FASTA input files for Garnet #31

Open
agitter opened this issue Sep 4, 2018 · 13 comments
Open

FASTA input files for Garnet #31

agitter opened this issue Sep 4, 2018 · 13 comments
Assignees

Comments

@agitter
Copy link
Contributor

agitter commented Sep 4, 2018

I'm summarizing an issue that @omigueles reported via email. I'm not familiar enough with the Garnet code to resolve it myself. @sgosline suggested it may be related to TAMO.

@zfrenchee do you know who in the Fraenkel lab is actively working with Garnet and may be able to help @omigueles?

A description of the issue from @omigueles:


I was exploring the fasta files in the A549 example and I got a couple of doubts, I would really appreciate if you could help me.

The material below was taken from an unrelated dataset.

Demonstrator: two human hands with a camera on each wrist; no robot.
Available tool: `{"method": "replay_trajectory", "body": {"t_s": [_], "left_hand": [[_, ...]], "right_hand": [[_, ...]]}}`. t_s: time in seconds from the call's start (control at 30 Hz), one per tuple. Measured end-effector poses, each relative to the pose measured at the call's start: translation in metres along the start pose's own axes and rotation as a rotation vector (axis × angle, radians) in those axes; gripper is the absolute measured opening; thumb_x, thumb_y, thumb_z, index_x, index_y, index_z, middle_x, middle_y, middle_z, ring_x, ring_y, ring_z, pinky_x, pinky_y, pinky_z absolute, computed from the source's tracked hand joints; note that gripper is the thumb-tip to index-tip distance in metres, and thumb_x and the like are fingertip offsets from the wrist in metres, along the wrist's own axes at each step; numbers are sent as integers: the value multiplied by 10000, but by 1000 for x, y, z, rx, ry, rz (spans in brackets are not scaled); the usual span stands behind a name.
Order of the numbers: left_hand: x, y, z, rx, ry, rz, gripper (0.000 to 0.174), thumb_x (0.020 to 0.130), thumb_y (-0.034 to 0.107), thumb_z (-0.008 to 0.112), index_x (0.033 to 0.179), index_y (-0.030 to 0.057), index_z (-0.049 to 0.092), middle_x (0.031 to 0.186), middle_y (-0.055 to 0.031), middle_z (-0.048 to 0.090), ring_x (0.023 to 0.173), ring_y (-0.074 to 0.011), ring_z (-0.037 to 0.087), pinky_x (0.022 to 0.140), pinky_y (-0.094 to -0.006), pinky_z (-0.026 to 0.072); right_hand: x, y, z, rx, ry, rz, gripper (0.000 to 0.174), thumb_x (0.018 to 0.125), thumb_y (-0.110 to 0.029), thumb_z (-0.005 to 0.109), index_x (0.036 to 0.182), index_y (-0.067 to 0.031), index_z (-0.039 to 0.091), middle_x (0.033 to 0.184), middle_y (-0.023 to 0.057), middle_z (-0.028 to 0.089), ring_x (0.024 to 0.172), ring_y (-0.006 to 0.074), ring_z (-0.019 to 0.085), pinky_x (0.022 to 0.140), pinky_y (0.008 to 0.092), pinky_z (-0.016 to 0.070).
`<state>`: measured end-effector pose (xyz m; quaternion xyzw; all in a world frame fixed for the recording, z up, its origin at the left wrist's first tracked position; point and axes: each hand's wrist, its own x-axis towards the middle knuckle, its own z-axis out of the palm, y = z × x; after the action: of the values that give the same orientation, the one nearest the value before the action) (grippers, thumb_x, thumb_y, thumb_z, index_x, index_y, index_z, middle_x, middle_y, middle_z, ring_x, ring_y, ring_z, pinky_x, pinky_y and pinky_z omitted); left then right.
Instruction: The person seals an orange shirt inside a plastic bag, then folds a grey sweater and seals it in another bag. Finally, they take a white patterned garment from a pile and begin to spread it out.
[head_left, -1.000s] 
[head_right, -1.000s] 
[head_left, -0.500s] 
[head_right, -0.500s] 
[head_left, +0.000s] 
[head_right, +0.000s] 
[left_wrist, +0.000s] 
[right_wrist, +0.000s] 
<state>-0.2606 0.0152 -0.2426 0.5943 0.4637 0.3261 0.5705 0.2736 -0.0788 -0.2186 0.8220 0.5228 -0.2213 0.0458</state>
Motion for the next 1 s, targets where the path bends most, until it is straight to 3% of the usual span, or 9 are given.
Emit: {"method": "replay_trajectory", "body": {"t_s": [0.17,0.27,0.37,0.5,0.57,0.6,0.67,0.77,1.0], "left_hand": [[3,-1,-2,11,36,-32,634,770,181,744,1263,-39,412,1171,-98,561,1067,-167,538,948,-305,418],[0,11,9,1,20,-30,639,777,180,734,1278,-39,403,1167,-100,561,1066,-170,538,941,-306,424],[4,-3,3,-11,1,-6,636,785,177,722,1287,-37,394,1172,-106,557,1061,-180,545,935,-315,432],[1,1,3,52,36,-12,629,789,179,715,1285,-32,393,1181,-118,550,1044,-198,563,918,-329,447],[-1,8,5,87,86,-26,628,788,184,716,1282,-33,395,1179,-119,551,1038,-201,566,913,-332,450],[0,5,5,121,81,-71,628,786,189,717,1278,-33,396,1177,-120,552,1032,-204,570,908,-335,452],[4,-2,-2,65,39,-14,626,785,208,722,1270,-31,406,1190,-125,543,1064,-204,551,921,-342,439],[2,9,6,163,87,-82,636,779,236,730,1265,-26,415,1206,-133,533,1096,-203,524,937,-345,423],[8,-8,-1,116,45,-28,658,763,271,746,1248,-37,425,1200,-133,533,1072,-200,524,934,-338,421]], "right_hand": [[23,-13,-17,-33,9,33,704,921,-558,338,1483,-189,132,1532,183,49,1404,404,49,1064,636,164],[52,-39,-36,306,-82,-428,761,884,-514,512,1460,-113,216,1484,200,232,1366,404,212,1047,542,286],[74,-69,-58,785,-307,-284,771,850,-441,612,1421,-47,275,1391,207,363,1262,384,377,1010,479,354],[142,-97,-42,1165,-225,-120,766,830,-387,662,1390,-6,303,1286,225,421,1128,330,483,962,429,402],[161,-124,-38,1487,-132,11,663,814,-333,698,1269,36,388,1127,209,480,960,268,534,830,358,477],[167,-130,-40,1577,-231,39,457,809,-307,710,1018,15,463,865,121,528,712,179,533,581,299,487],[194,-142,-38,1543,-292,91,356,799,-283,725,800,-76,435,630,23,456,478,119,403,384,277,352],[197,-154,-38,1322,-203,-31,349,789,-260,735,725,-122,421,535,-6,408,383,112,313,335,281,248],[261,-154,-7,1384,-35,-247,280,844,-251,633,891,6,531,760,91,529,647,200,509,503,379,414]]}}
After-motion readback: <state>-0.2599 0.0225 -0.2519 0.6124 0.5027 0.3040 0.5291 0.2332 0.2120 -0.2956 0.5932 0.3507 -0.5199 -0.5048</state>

In the example file the fasta headers look like this:

>hg19_chr1_4709051_4709736_+ -1
  1. Playing around, first I eliminated the "space-1" at the end, which causes the program to crash, which I understand since the program expects a header from Galaxy. I eliminated it because I wanted to understand what it means, is it the strand? I thought it was defined as + in this specific header. Besides in the bedfile it looks as if the strand was actually not known...

  2. If I change the "space-1" to "space." ( .) which should be the standard when you do not know the strand, I get completely different results for this example (33 TFs instead of 75 TFs) do you know why this could be happening?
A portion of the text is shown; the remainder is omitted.